The exit system watches for forecast updates and runs a 4-tier response: EMERGENCY (the model completely flipped), HARD (significant shift), SOFT (minor drift, needs 2 consecutive scans), HOLD (no change). Combined with daily loss limits and position caps, it keeps things from going sideways.

Self-improving ML

This is the part I'm most excited about. The system doesn't just trade. It learns from every trade and automatically gets better over time.

  • Data collection: every scan stores raw ensemble members, orderbook snapshots, edge evaluations, and forecasts (~1MB/day)
  • Drift detection: rolling Brier scores with CUSUM test detect when model calibration degrades
  • Auto-retrain: when drift is detected, EMOS calibration, edge classifier, and probability calibrator retrain automatically from accumulated data

No manual intervention needed. The more it trades, the smarter it gets.

Where it's at

In April 2026, I ran an edge-reality audit on the v7 system and found something uncomfortable: the model's 70-89% probability bucket had 0 wins out of 969 trades.

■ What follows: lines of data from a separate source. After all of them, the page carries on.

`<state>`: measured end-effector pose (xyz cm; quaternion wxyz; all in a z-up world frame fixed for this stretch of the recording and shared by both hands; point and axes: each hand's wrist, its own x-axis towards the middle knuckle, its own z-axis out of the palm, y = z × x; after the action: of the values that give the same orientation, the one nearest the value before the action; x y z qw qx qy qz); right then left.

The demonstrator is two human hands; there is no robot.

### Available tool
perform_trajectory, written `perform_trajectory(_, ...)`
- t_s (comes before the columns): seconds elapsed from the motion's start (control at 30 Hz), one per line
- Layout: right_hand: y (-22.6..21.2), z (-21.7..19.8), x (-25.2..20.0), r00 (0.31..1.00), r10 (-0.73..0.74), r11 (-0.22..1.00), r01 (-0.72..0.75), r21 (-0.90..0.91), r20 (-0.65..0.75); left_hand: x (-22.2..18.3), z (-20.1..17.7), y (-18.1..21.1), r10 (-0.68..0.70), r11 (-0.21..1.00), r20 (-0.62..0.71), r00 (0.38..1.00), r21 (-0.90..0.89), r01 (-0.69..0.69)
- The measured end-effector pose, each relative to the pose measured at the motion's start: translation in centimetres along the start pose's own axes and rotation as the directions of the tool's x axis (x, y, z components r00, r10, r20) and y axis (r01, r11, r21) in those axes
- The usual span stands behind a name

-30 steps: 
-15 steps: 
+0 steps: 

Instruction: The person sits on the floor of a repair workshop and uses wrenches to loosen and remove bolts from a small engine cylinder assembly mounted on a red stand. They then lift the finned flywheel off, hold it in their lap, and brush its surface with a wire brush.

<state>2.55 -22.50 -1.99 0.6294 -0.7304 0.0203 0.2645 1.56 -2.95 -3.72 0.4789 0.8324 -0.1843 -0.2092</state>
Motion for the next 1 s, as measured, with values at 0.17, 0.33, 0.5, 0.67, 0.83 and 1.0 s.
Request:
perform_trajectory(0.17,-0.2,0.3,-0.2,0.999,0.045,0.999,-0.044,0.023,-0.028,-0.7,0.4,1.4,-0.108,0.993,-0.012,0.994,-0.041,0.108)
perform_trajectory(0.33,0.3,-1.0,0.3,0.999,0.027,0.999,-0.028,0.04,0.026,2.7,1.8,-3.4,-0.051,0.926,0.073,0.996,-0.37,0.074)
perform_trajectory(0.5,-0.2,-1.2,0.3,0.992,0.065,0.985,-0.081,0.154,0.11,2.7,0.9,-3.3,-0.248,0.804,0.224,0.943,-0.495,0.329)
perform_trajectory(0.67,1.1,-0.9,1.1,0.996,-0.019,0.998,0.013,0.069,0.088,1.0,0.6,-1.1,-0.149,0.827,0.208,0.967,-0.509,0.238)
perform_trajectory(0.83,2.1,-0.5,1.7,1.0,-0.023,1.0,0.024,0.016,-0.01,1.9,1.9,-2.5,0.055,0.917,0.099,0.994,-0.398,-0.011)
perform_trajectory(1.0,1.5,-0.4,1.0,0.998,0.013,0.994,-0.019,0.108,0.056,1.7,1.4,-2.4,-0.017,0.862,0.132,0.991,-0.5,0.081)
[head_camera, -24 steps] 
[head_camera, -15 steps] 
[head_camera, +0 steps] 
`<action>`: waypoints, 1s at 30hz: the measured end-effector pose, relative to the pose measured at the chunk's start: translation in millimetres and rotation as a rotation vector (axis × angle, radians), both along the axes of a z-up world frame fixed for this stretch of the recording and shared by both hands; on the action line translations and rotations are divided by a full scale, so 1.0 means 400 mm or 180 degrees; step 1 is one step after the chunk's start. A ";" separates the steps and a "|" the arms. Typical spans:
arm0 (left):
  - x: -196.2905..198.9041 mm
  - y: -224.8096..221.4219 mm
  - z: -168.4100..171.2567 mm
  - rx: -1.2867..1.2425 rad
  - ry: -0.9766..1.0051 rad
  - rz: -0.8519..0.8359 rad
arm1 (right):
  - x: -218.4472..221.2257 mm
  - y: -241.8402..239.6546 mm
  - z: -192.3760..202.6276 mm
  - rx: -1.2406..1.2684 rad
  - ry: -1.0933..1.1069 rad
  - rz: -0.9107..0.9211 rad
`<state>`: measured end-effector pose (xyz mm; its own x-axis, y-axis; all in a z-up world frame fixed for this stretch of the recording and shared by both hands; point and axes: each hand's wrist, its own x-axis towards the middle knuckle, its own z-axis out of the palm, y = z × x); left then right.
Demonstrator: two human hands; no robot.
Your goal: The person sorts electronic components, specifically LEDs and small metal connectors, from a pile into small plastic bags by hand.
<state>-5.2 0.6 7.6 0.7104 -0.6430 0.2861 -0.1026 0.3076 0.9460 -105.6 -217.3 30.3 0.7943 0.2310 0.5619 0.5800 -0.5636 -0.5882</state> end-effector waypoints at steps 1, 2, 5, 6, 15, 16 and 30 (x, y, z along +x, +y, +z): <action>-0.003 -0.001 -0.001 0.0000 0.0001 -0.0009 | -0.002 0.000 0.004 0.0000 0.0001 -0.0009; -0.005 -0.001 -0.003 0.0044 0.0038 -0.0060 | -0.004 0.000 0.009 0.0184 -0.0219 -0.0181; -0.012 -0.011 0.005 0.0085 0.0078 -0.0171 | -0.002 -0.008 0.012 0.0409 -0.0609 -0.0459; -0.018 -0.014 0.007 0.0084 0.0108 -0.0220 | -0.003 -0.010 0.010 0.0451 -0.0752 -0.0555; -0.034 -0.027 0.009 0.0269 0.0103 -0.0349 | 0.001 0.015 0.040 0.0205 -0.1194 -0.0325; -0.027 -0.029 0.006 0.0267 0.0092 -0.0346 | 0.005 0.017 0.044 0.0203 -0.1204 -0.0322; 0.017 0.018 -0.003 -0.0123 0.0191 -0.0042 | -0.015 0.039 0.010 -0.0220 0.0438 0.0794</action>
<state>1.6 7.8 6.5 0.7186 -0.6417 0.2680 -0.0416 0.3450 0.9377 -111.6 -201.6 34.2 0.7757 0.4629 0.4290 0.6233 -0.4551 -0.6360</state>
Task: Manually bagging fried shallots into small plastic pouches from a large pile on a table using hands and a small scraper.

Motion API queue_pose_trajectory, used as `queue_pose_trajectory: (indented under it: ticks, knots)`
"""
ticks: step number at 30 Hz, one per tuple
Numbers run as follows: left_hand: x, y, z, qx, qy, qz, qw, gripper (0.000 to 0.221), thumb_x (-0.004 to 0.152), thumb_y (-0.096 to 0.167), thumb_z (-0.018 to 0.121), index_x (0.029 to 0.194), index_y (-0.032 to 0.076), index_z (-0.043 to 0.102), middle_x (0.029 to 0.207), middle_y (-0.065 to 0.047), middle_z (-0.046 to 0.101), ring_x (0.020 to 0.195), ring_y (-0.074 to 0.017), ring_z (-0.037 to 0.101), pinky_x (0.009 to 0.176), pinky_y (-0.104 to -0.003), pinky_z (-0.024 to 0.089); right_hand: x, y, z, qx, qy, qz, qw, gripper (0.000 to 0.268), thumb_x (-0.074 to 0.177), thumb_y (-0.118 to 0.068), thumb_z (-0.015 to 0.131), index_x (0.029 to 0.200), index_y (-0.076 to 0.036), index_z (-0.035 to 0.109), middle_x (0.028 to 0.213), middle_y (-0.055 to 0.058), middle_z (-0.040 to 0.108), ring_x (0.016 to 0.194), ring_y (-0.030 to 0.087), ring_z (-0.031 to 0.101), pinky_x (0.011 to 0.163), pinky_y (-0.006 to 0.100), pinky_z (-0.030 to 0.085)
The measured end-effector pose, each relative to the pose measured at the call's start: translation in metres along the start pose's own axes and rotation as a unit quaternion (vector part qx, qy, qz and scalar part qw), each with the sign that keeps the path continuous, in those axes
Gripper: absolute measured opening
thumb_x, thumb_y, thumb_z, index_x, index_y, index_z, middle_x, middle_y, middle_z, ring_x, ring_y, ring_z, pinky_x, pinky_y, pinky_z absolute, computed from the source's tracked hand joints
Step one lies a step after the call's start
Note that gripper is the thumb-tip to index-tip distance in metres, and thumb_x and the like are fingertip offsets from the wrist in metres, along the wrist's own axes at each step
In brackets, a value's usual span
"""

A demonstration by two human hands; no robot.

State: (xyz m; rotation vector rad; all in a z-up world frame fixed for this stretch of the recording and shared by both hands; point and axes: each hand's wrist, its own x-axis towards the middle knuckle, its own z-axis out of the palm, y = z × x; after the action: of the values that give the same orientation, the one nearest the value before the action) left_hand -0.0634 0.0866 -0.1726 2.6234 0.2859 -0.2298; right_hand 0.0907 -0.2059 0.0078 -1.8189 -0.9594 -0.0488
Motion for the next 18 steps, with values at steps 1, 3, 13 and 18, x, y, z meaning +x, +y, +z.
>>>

P(0 | p=0.50) = 2.58e-26. The +$330 paper P&L I had been watching was five lucky 1-3 cent contracts plus simulation bugs. The v7 system got paused, and live deployment was called off.

What came out of the audit was v2: a ground-up rebuild with 9 pluggable trading signals, hard module isolation, Brier scoring as the primary quality metric, and no assumptions about EMOS lifting the edge. The empirical backtest findings also reshaped the signal config: the YES-ask 1-5c bucket (the most common trade type) had a -63% EV/$ for buy-YES. The v8_long_tail_maker signal got demoted. Meanwhile, the YES-ask 71-95c bucket showed a +7.6% EV/$ for buy-NO, which is now a candidate for a dedicated signal.

v2 Phase 0 is deployed and running on Railway. The alphacloud-v2-paper service records both ensemble snapshots and intraday orderbook data on every scan (the data that makes backtesting possible). Next milestone is accumulating 3-6 months of forward-recorded data to backtest the 6 signals that couldn't be validated otherwise, then deciding whether any config graduates to live trading.